The Kingdom of Janjero (also known as Yamma) was a tiny kingdom located in what is now Ethiopia. It lay in the angle formed by the Omo and the Jimma Gibe Rivers; to the west lay the Kingdom of Jimma and to the south the Kingdom of Garo. Three mountains — Mount Bor Ama, Mount Azulu and Mount Toba — all distinguish the location of the former kingdom.
==Overview==
Although one of the Sidamo kingdoms, until its conquest in 1894 Janjero was "isolated, and had little to do with its neighbors, its rivers being very difficult to cross. Although first visited by Europeans in 1614, until the late 1950s this region remained poorly known to outsiders. As a result, its people were said to have preserved a number of "customs so barbarious and strange that there cannot be any more so."〔G.W.B. Huntingford, ''The Galla of Ethiopia; the Kingdoms of Kafa and Janjero'' (London: International African Institute, 1955), p. 137〕
Some of these alleged customs are as follows:〔Based on Huntingford, ''Galla of Ethiopia'', pp. 137-144.〕
* The king had the right to take persons of either sex from their homes to either be sold into slavery, or to work for him.

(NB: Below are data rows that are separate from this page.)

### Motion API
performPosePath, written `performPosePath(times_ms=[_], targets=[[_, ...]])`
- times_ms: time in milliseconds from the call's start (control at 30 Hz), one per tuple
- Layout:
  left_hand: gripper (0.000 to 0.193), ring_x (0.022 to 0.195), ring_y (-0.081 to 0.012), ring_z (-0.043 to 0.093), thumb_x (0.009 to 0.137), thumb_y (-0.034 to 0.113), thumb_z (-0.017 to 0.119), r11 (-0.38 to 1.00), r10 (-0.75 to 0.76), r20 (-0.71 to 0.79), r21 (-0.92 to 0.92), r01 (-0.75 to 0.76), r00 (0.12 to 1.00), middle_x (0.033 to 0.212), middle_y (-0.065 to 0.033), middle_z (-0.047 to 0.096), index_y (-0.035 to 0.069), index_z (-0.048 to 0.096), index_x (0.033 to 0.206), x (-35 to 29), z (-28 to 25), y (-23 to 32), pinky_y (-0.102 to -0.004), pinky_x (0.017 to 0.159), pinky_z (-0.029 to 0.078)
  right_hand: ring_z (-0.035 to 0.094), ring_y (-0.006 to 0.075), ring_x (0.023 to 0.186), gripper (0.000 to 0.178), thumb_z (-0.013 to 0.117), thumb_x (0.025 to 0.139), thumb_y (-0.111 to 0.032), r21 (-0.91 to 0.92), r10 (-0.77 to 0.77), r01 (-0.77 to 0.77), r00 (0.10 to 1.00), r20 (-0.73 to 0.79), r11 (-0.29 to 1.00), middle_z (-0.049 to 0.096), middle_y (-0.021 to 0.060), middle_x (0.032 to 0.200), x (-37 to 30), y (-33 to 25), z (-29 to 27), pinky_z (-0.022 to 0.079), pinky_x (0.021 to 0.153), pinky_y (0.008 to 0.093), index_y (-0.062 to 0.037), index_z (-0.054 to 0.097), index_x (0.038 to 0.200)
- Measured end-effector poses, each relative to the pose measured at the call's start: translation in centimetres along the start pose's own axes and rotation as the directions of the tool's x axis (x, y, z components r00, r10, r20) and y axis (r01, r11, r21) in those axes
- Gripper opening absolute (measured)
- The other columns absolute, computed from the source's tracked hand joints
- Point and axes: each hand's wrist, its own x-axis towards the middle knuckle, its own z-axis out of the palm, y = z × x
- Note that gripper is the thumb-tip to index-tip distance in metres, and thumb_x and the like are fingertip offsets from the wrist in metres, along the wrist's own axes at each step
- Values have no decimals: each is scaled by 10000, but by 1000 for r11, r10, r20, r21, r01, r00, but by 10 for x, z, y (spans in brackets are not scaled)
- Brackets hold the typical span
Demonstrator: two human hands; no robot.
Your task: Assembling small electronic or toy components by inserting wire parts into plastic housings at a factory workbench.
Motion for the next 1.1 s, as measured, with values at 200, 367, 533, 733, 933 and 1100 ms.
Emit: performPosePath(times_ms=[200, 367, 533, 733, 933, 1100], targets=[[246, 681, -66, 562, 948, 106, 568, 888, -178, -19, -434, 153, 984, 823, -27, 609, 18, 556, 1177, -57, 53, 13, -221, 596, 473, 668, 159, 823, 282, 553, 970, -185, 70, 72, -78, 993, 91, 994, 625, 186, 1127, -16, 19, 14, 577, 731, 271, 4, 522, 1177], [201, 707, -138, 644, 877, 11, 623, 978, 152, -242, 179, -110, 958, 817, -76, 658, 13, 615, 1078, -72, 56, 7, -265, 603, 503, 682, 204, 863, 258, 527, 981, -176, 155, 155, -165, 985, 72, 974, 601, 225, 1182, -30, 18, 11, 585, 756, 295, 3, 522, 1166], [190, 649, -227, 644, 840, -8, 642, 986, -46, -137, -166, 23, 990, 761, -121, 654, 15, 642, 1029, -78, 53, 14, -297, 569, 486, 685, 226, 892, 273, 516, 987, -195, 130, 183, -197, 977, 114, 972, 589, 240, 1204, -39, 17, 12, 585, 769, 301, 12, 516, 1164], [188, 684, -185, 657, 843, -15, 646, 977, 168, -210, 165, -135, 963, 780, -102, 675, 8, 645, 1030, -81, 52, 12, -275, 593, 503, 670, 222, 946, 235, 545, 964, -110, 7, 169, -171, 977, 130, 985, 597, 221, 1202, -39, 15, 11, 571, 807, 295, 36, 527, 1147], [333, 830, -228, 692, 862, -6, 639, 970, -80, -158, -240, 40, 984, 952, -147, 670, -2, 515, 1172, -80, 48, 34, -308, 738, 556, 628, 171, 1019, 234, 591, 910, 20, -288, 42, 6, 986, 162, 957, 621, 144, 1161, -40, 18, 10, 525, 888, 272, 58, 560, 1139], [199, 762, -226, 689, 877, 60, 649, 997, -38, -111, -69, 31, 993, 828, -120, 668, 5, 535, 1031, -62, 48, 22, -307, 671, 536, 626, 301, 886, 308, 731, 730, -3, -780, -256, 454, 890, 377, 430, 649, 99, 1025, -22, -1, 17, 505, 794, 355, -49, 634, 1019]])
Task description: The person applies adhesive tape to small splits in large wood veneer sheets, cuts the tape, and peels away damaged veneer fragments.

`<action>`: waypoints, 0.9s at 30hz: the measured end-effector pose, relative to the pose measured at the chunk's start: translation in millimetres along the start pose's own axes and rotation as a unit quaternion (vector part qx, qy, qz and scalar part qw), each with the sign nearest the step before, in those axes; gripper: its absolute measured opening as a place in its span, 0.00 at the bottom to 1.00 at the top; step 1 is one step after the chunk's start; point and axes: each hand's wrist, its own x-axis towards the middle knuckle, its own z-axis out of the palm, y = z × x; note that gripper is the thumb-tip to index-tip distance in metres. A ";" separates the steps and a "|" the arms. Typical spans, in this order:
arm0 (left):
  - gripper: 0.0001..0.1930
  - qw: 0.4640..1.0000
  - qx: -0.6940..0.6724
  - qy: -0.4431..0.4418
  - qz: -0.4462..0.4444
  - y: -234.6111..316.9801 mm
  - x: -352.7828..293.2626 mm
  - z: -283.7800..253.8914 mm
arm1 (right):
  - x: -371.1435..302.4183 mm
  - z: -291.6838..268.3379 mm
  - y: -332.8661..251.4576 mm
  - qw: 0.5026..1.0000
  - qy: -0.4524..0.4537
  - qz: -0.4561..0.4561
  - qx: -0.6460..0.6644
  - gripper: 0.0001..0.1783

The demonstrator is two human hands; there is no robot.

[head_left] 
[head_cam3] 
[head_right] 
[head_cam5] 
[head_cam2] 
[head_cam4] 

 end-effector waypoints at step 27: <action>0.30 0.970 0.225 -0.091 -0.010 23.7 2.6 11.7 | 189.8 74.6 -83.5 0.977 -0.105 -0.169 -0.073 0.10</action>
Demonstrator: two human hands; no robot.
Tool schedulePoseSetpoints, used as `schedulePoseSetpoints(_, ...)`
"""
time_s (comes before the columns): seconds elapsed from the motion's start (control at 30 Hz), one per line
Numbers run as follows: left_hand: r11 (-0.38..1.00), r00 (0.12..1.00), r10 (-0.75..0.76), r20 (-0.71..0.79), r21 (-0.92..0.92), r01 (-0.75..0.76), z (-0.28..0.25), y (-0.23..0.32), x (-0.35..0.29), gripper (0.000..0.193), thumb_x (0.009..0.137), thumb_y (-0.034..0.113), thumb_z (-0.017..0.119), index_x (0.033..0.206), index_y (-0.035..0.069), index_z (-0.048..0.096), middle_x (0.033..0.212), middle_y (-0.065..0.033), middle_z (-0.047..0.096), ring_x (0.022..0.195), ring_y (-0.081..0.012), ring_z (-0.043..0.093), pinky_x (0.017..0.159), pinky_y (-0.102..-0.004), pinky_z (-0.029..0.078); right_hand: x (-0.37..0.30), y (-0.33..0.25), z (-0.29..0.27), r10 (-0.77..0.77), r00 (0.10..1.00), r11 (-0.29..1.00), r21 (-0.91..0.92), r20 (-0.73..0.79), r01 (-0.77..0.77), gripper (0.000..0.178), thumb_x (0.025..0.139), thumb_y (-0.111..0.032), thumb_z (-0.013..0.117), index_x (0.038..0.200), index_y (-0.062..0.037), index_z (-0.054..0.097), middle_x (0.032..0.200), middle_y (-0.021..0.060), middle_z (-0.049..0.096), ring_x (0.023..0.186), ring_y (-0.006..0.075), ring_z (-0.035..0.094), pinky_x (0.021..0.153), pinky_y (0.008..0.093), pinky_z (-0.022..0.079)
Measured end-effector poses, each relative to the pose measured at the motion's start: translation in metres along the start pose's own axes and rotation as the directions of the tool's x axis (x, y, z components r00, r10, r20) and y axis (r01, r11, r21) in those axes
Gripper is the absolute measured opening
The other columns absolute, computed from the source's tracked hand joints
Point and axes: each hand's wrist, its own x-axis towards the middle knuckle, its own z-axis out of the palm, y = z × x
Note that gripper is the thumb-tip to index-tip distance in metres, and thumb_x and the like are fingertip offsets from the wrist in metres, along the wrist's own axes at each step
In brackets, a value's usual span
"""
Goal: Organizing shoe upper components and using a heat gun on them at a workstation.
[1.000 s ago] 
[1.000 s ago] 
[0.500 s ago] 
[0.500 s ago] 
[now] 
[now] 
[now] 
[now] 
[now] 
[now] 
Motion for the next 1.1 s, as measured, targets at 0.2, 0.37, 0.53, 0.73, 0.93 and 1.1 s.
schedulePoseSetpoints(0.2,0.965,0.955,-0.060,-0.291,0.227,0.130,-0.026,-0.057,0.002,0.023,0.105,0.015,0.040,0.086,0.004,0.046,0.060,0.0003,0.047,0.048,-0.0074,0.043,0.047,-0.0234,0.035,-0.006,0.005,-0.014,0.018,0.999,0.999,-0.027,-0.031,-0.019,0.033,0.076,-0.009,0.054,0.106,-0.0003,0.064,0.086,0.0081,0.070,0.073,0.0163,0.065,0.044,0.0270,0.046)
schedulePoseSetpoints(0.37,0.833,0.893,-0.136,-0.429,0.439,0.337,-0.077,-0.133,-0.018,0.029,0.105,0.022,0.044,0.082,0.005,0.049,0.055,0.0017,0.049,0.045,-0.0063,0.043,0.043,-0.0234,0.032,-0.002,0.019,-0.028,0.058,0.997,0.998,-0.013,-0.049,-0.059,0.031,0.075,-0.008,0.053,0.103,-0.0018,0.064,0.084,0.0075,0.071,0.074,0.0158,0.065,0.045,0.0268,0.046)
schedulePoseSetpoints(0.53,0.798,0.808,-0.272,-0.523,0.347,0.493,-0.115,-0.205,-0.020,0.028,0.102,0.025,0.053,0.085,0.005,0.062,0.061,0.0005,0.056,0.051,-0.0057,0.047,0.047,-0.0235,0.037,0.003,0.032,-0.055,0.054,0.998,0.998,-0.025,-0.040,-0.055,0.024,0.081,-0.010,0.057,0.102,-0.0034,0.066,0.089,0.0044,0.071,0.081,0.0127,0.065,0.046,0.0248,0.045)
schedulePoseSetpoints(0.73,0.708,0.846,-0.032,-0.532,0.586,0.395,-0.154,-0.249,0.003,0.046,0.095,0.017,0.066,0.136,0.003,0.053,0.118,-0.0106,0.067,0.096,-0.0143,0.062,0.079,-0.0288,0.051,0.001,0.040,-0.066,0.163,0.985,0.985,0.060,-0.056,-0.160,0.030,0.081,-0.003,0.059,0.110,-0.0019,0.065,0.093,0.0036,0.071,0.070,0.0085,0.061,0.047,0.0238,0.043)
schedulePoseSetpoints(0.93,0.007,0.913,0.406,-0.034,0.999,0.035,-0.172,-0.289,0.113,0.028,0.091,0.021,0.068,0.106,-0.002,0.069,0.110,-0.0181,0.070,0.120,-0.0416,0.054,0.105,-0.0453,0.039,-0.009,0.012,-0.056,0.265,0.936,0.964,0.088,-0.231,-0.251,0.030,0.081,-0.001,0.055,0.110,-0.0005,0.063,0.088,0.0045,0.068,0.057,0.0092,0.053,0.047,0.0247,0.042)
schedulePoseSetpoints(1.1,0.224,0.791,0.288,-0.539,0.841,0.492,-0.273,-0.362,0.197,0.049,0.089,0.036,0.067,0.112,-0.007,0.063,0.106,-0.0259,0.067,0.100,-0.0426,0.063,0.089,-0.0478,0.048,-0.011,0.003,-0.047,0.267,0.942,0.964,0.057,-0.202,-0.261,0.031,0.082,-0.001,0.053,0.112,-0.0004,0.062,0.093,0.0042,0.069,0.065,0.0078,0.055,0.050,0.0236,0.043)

* Maize had been grown in Janjero prior to the late 19th century, but a king forbade its further cultivation because "the cobs were better covered than he, and the 'beards' were like human hair."
* Human sacrifice was allegedly practiced until the Ethiopian conquest.
* If a man was wounded in war, his relatives killed him to prevent it being said that he died at the hands of the enemy.〔According to Balthazar Tellez, this was the same custom "practis'd among Monkeys, who being once wounded either destroy themselves, or are kill'd by the rest, for they never give over licking, scratching, and clawing the Hurt, till theytear out their Bowels, or otherwise occasion their own Death." (''The Travels of the Jesuits in Ethiopia'', 1710 (Kessinger, 2010 ), p. 197)〕
* When a new king came to the throne, all victims of leprosy and ringworm were sought out and taken to a "hospital" on the other side of the Jimma Gibe River, where they were beheaded.